Sheppard threw his duffle bag at Rodney and then Rodney, sputtering, threw his backup battery adapter at Sheppard.   But before the situation had an opportunity to escalate into all-out warfare, John was called away by the one of the F-302 engineers and Rodney recalled to the bridge, and they called a temporary truce to storm to opposite sides of the ship.   By the time Rodney finally managed to stagger into his quarters again that night, Sheppard was already passed out on his bunk, completely dressed save for his shoes, smears of motor oil and engine fluid on his face.   "You know," Rodney whispered into the dark.   "I only call you a slut because I care."

The next day was more of the same, uncomfortable silence punctuated by flurries of abortive violence, and Rodney didn't know how obvious they were being until Elizabeth sat him down over lunch and said, "You know--there's a rumor going around the Hermiod and Novak were forced into counseling."

Rodney's fork stopped halfway to his mouth.   "Seriously?" he boggled.

Elizabeth gave him a warning look.   "Yes," she said darkly.  

Rodney edged away from her.   "Uh," he said intelligently.

"Just some friendly gossip," Elizabeth continued, voice light again and wry smile back in place, leaning back against the chairback easily, hands cupped around her mug.

Narrowing his eyes, Rodney said, "Wait--you assigned housing for this trip, didn't you?"
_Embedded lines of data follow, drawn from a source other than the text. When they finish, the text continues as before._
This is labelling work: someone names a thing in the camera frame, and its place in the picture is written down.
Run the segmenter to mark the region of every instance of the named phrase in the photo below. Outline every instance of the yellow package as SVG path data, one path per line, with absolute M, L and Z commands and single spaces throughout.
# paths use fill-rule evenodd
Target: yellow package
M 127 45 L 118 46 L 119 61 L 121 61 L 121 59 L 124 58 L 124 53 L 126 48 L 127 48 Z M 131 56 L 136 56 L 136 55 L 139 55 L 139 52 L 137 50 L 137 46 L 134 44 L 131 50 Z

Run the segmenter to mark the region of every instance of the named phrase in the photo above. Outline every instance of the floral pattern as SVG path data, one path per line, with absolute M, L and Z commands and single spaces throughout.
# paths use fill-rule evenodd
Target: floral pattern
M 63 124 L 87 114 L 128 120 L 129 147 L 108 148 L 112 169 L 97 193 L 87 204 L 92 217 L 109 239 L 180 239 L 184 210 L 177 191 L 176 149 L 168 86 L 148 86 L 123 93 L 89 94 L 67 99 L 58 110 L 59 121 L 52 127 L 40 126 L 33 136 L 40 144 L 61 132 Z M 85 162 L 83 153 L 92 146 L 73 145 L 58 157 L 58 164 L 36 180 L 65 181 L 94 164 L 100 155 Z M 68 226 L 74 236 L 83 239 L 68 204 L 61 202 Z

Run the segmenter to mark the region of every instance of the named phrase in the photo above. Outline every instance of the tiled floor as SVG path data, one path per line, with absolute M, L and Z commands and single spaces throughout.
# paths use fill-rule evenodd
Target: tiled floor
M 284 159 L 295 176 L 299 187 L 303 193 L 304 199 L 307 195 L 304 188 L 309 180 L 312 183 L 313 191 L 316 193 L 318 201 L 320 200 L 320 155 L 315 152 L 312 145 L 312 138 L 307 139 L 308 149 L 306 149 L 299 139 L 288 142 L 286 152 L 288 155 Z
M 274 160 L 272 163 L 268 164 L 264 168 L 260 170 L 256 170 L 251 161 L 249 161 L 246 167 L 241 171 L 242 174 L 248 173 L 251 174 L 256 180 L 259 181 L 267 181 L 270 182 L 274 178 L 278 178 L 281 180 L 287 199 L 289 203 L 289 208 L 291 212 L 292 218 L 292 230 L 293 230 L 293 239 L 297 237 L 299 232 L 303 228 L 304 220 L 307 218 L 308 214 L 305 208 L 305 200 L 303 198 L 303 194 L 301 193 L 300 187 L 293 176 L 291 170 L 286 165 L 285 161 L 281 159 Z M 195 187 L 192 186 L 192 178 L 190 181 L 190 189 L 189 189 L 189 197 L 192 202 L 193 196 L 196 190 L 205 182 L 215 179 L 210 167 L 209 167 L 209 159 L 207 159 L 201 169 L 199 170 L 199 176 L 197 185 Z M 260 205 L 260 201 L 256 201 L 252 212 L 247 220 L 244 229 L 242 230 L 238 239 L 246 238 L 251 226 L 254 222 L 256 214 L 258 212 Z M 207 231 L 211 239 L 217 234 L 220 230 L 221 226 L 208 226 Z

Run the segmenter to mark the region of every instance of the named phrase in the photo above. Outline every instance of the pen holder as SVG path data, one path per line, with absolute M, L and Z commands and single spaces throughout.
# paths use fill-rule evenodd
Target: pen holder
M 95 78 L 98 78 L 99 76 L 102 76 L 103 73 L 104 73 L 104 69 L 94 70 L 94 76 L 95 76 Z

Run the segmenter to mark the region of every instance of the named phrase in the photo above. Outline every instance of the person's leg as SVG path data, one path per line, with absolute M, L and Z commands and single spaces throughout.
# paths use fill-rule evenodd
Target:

Elizabeth said, "I'm sure I don't know what you're talking about."

"Fine," Rodney muttered, clutching at his flatwear bitterly.   "  _Fine_ , but you should know this can only end in tragedy."

Elizabeth gave him a look that conveyed just how little she cared.

After a lagging start and a few more emails appraising Rodney of Novak and Hermiod's experiences in therapy with particularly ominous ellipses at the end, Rodney kicked himself into high gear, only to have Sheppard spend the next two days further eluding him.   Rodney was having uncomfortable flashbacks to his freshman year of college, where despite the fact he was fairly certain he  _had_ a roommate--judging from the monstrous pile of laundry and ill-advised Whitesnake posters--he'd never quite managed to get visual confirmation of it.   "I know you're on this ship somewhere," Rodney wrote Sheppard in an email, "you can't hide forever."   Then he found out Sheppard was terrorizing all the new F302 pilots with harrowing space scrimmages.

Rodney thought darkly the only way he'd get Sheppard to stay still long enough to talk was if somebody pinned him with one of the planes.

 

 *****

 

"Okay, but I didn't  _mean it_ ," Rodney said, heart thrashing around in his chest as he watched a small army of pilots and crew carefully dissemble the left wing of a damaged fighter.   The pilot inside the cockpit was white-faced and horrified--a completely rational reaction to having  _run over_ one of your commanding officers.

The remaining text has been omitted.